Work instruction
Examine each line of the data, and copy the ones containing "outlet".

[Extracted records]

++++

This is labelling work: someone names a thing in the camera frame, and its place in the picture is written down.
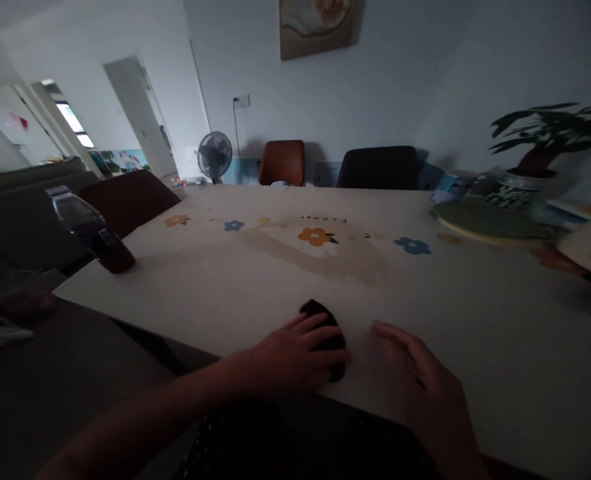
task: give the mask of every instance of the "flower pattern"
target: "flower pattern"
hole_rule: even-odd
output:
[[[167,218],[164,223],[167,224],[167,227],[173,227],[175,225],[186,225],[187,220],[191,220],[189,215],[174,215],[173,217]]]
[[[588,270],[575,264],[557,250],[531,250],[531,254],[538,257],[540,259],[539,263],[545,268],[563,273],[573,273],[579,277],[583,277],[588,273]]]
[[[420,240],[413,240],[408,237],[400,237],[398,240],[394,240],[396,245],[404,247],[406,253],[411,255],[431,255],[429,245]]]
[[[327,242],[338,243],[338,240],[334,239],[333,233],[327,233],[324,229],[315,228],[302,230],[302,233],[298,235],[298,238],[302,241],[307,241],[314,247],[321,247]]]
[[[224,231],[238,231],[244,227],[244,222],[238,220],[231,220],[224,223]]]

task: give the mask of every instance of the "gray sofa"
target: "gray sofa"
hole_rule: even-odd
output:
[[[88,251],[60,225],[45,189],[98,181],[78,157],[0,173],[0,258],[20,269],[62,269]]]

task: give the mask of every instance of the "dark liquid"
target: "dark liquid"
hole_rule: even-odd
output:
[[[135,264],[133,254],[106,225],[84,225],[75,229],[72,234],[111,273],[125,272]]]

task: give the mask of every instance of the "wall outlet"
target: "wall outlet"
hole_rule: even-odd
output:
[[[235,108],[236,110],[241,108],[248,108],[250,106],[251,101],[249,100],[248,93],[246,93],[245,95],[238,95],[237,97],[233,98],[233,108]]]

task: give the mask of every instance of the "flower pot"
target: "flower pot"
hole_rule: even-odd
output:
[[[526,209],[556,174],[553,170],[545,170],[538,172],[538,176],[526,177],[517,174],[516,169],[507,170],[482,201],[505,209]]]

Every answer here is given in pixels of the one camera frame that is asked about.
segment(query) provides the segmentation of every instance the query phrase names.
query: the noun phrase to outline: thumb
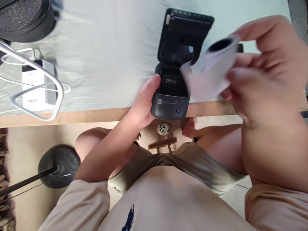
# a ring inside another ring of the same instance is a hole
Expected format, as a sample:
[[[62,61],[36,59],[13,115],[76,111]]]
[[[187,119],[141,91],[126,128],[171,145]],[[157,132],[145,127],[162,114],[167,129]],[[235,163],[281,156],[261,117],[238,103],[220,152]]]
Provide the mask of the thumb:
[[[266,73],[256,68],[237,67],[227,73],[232,90],[239,95],[255,95],[262,93],[266,87]]]
[[[152,99],[155,91],[160,85],[160,75],[155,74],[153,77],[149,78],[145,84],[140,88],[137,96],[143,99]]]

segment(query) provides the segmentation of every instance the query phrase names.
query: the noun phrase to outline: wooden table edge
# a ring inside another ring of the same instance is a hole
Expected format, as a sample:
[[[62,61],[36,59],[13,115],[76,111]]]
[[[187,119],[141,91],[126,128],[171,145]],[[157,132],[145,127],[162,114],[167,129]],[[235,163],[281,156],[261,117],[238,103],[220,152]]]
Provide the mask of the wooden table edge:
[[[38,120],[30,115],[9,115],[0,116],[0,128],[4,127],[24,127],[24,126],[41,126],[56,124],[79,124],[79,123],[97,123],[120,121],[128,112],[129,107],[88,110],[88,111],[70,111],[60,112],[58,116],[49,122]],[[301,111],[307,111],[308,104],[306,94],[303,94],[301,102]],[[198,116],[226,116],[235,115],[236,112],[232,105],[225,101],[211,101],[201,103],[190,103],[186,117]],[[41,113],[43,117],[50,117],[51,113]]]

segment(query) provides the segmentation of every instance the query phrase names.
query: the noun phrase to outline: person's left hand
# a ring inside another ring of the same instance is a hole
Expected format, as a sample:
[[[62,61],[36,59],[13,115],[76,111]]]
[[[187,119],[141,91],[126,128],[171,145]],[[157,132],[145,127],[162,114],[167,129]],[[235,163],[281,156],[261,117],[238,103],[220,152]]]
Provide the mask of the person's left hand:
[[[127,113],[129,119],[140,129],[148,126],[154,119],[151,114],[152,98],[159,85],[159,74],[149,78],[139,89],[135,101]]]

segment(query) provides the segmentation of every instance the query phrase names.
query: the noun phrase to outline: person's right hand
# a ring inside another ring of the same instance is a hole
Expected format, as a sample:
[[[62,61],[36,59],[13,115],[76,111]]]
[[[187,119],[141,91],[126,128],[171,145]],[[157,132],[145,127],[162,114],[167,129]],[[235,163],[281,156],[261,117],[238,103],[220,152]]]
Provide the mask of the person's right hand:
[[[281,125],[299,116],[308,78],[308,48],[293,26],[276,15],[244,24],[234,33],[256,40],[261,54],[238,53],[221,95],[249,126]]]

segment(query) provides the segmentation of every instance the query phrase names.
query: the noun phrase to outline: knee
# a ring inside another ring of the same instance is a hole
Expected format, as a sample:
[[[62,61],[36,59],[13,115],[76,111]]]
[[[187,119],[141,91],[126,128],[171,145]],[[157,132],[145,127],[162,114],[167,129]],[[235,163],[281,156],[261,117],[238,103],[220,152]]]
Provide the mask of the knee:
[[[75,149],[81,161],[106,137],[109,131],[109,129],[98,127],[89,129],[78,136]]]

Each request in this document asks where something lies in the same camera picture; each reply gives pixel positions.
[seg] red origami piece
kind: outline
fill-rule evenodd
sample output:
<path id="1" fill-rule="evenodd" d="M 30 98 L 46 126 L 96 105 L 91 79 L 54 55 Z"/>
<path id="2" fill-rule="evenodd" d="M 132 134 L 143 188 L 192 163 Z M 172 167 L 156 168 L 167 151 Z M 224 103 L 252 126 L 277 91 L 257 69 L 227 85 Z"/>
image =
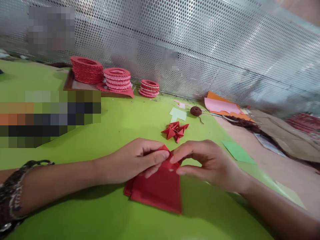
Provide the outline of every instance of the red origami piece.
<path id="1" fill-rule="evenodd" d="M 180 126 L 179 122 L 174 122 L 168 124 L 166 130 L 162 131 L 162 133 L 167 134 L 167 140 L 174 137 L 176 142 L 179 143 L 180 138 L 184 136 L 184 131 L 188 128 L 189 124 Z"/>
<path id="2" fill-rule="evenodd" d="M 130 179 L 123 193 L 132 200 L 181 214 L 180 176 L 175 172 L 181 163 L 170 163 L 172 152 L 165 145 L 159 150 L 170 153 L 159 170 L 148 179 L 144 176 Z"/>

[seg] silver perforated panel
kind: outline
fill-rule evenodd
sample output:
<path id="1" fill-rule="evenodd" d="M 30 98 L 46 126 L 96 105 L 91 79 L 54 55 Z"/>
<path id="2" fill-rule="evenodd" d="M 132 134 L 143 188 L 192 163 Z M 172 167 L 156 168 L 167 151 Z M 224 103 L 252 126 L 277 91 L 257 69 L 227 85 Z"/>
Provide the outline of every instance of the silver perforated panel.
<path id="1" fill-rule="evenodd" d="M 75 49 L 37 58 L 79 55 L 177 96 L 320 114 L 320 29 L 271 0 L 6 0 L 0 47 L 28 54 L 28 6 L 75 7 Z"/>

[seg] stack of paper rings
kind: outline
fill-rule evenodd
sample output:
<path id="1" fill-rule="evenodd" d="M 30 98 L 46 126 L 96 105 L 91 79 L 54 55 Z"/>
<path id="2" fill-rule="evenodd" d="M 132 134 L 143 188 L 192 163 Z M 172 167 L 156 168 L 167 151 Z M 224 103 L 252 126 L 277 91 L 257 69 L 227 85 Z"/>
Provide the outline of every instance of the stack of paper rings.
<path id="1" fill-rule="evenodd" d="M 91 59 L 70 57 L 74 79 L 86 84 L 97 84 L 103 81 L 103 66 Z"/>
<path id="2" fill-rule="evenodd" d="M 154 98 L 159 94 L 159 84 L 149 81 L 149 80 L 141 80 L 141 88 L 139 93 L 141 96 L 147 98 Z"/>
<path id="3" fill-rule="evenodd" d="M 105 85 L 107 85 L 108 90 L 125 92 L 131 88 L 131 74 L 128 70 L 123 68 L 106 68 L 103 70 L 103 73 L 106 78 Z"/>

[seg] beaded bracelet
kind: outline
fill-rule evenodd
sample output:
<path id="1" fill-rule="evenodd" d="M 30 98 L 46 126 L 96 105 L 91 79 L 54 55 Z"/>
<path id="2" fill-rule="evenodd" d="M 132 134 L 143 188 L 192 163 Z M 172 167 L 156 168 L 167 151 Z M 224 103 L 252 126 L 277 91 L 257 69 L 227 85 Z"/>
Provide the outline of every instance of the beaded bracelet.
<path id="1" fill-rule="evenodd" d="M 20 196 L 22 193 L 21 183 L 31 168 L 41 165 L 42 163 L 54 165 L 54 162 L 49 160 L 28 161 L 0 185 L 0 239 L 4 232 L 6 232 L 6 234 L 7 232 L 11 232 L 13 228 L 19 225 L 21 220 L 26 217 L 17 217 L 15 215 L 15 212 L 18 212 L 22 208 L 20 205 Z"/>

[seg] hand
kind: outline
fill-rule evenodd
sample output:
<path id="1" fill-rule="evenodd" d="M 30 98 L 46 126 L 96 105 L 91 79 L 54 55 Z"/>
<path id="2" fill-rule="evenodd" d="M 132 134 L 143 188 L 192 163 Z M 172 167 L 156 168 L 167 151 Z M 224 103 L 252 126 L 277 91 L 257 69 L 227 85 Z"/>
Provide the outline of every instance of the hand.
<path id="1" fill-rule="evenodd" d="M 169 157 L 164 150 L 153 152 L 162 145 L 162 142 L 137 138 L 116 152 L 93 160 L 98 184 L 123 183 L 139 173 L 150 177 Z"/>
<path id="2" fill-rule="evenodd" d="M 179 175 L 189 175 L 217 185 L 228 192 L 242 193 L 249 185 L 249 175 L 243 172 L 231 157 L 210 140 L 187 141 L 173 151 L 171 163 L 193 158 L 202 167 L 182 166 Z"/>

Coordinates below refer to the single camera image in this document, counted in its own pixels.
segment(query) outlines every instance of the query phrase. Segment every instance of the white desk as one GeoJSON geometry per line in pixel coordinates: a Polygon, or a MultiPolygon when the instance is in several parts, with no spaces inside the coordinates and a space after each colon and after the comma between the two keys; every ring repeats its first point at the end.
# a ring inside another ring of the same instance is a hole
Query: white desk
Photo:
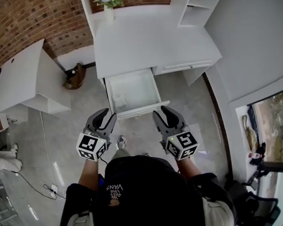
{"type": "Polygon", "coordinates": [[[154,68],[154,74],[191,69],[193,63],[221,58],[203,27],[174,27],[170,15],[116,17],[100,23],[94,38],[98,78],[154,68]]]}
{"type": "Polygon", "coordinates": [[[42,49],[43,43],[34,43],[1,67],[0,112],[24,116],[26,107],[18,104],[50,114],[70,110],[70,96],[62,86],[66,75],[42,49]]]}

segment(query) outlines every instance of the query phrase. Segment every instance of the white pants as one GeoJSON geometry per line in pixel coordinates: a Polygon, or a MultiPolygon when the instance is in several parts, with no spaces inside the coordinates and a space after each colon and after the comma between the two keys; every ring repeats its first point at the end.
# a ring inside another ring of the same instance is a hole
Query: white pants
{"type": "Polygon", "coordinates": [[[0,170],[19,172],[22,167],[22,162],[16,159],[15,149],[10,151],[0,151],[0,170]]]}

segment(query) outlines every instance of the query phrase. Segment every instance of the flower vase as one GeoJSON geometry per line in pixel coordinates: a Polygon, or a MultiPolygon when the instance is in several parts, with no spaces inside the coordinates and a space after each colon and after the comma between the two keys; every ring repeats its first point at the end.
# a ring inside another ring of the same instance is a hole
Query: flower vase
{"type": "Polygon", "coordinates": [[[104,14],[107,23],[112,24],[114,21],[114,12],[113,8],[108,8],[106,5],[104,6],[104,14]]]}

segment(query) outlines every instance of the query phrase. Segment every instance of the white shoe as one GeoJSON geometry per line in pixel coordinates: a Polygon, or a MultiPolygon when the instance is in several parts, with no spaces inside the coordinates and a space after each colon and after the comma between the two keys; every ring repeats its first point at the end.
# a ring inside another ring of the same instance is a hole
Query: white shoe
{"type": "Polygon", "coordinates": [[[117,147],[119,149],[126,149],[127,140],[124,136],[119,136],[117,140],[117,147]]]}
{"type": "Polygon", "coordinates": [[[18,144],[17,143],[15,143],[14,145],[13,145],[13,147],[12,147],[12,149],[11,150],[15,150],[15,154],[16,154],[16,157],[17,157],[17,153],[18,153],[18,144]]]}
{"type": "Polygon", "coordinates": [[[148,156],[148,157],[152,157],[149,153],[143,153],[141,154],[142,156],[148,156]]]}

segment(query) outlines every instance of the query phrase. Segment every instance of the dark floor trim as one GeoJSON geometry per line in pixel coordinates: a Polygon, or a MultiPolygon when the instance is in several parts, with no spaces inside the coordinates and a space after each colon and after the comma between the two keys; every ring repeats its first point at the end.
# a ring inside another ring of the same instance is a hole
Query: dark floor trim
{"type": "Polygon", "coordinates": [[[215,111],[216,111],[216,114],[217,114],[217,118],[218,118],[218,121],[219,121],[220,129],[221,129],[221,133],[222,133],[222,137],[223,137],[223,142],[225,144],[225,153],[226,153],[227,167],[228,167],[228,177],[227,178],[233,179],[232,160],[231,160],[230,147],[229,147],[228,140],[227,140],[225,125],[223,123],[223,119],[222,119],[222,116],[221,116],[221,113],[220,113],[220,110],[219,110],[219,106],[218,106],[216,97],[214,95],[211,84],[208,81],[208,77],[207,77],[206,73],[203,73],[202,77],[203,77],[203,79],[204,79],[204,81],[207,85],[209,94],[211,96],[211,99],[212,99],[212,102],[213,102],[213,105],[214,105],[214,108],[215,108],[215,111]]]}
{"type": "Polygon", "coordinates": [[[86,65],[83,65],[82,67],[87,69],[87,68],[91,68],[91,67],[94,67],[95,66],[95,62],[93,63],[90,63],[90,64],[86,64],[86,65]]]}

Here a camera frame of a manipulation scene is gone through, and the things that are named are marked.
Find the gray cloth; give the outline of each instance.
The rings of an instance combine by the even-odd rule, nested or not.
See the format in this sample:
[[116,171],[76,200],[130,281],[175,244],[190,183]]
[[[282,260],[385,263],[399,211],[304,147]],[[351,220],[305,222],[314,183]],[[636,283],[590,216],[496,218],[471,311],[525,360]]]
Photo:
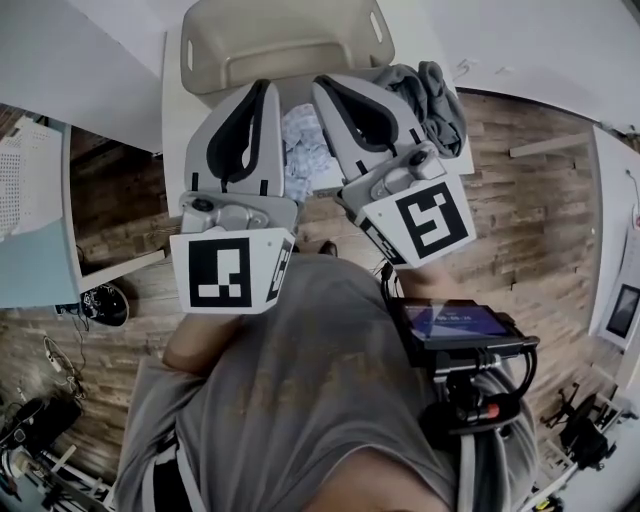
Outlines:
[[[504,372],[478,380],[491,392],[513,389]],[[118,510],[141,510],[145,468],[174,424],[208,510],[302,510],[365,447],[413,469],[455,509],[459,460],[434,450],[416,420],[434,400],[409,367],[373,276],[338,258],[294,255],[278,304],[245,317],[208,379],[141,363]],[[475,446],[474,511],[515,510],[536,470],[529,410],[509,438],[485,434]]]
[[409,104],[441,157],[460,156],[467,138],[467,121],[437,62],[421,62],[418,71],[405,64],[390,66],[375,83]]

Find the wooden floor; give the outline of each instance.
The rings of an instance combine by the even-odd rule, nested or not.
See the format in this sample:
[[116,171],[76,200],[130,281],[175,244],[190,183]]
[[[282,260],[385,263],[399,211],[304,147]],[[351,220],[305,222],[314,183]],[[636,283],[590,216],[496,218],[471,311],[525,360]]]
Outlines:
[[[611,384],[589,365],[615,371],[620,355],[584,328],[595,205],[586,155],[508,156],[510,147],[579,133],[588,124],[526,103],[481,95],[463,95],[462,101],[476,167],[464,183],[478,240],[448,256],[448,268],[470,296],[508,312],[522,331],[541,338],[538,374],[528,394],[536,416],[552,412],[557,390],[574,381],[583,384],[579,397],[611,393]],[[177,232],[166,214],[162,162],[81,131],[74,132],[72,161],[73,214],[86,264],[144,254]],[[330,238],[342,257],[368,269],[381,260],[331,199],[307,203],[298,238],[303,251]],[[84,415],[58,443],[59,450],[76,444],[72,462],[107,481],[116,474],[138,361],[161,354],[183,317],[170,259],[119,284],[132,318],[120,330],[91,323],[82,333]],[[55,388],[42,347],[45,334],[80,362],[70,318],[49,308],[0,313],[0,391],[7,402],[18,398],[18,387],[27,398]],[[539,429],[541,441],[551,435]]]

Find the white table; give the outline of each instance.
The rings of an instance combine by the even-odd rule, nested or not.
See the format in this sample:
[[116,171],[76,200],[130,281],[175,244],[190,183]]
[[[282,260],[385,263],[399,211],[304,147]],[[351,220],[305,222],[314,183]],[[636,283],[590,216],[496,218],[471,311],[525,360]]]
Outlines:
[[[595,126],[586,133],[512,148],[509,153],[513,158],[518,158],[577,146],[586,146],[588,149],[597,197],[588,317],[588,333],[595,335],[622,264],[627,228],[637,201],[633,181],[626,171],[631,171],[640,183],[640,154]],[[632,340],[614,379],[618,386],[623,389],[628,387],[639,361],[640,340]]]
[[[393,38],[396,50],[393,63],[417,67],[423,60],[436,61],[443,69],[447,85],[455,90],[444,52],[430,25],[423,2],[421,0],[378,0],[378,4]],[[177,14],[174,16],[175,24],[167,31],[162,78],[162,147],[167,203],[171,217],[182,214],[178,200],[185,191],[184,164],[187,145],[211,112],[210,105],[215,103],[209,98],[208,106],[182,86],[180,77],[182,16]],[[458,158],[442,162],[450,173],[473,174],[473,160],[468,140]],[[341,185],[342,173],[335,165],[331,171],[314,182],[313,188],[318,191],[337,188]]]
[[41,229],[0,243],[0,308],[51,306],[79,302],[80,294],[165,258],[163,250],[83,275],[73,228],[70,185],[71,126],[50,120],[62,133],[58,190],[62,212]]

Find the shoe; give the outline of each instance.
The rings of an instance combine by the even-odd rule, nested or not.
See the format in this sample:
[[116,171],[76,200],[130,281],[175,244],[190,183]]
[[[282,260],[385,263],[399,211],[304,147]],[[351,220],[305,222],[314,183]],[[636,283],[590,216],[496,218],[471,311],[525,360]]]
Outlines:
[[129,302],[112,283],[84,292],[80,296],[80,305],[87,318],[110,327],[120,327],[129,318]]
[[327,240],[322,244],[318,254],[326,254],[327,256],[338,257],[338,246],[334,244],[331,240]]

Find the gray towel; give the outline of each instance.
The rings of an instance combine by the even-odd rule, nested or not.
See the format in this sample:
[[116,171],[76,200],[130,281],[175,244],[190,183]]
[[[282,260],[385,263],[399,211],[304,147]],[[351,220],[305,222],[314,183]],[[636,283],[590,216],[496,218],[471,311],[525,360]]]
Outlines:
[[421,62],[418,71],[405,64],[389,66],[375,83],[409,104],[441,157],[460,155],[467,138],[467,121],[437,62]]

++++

The completed task
task: give the mask of every instance of the "wall outlet"
target: "wall outlet"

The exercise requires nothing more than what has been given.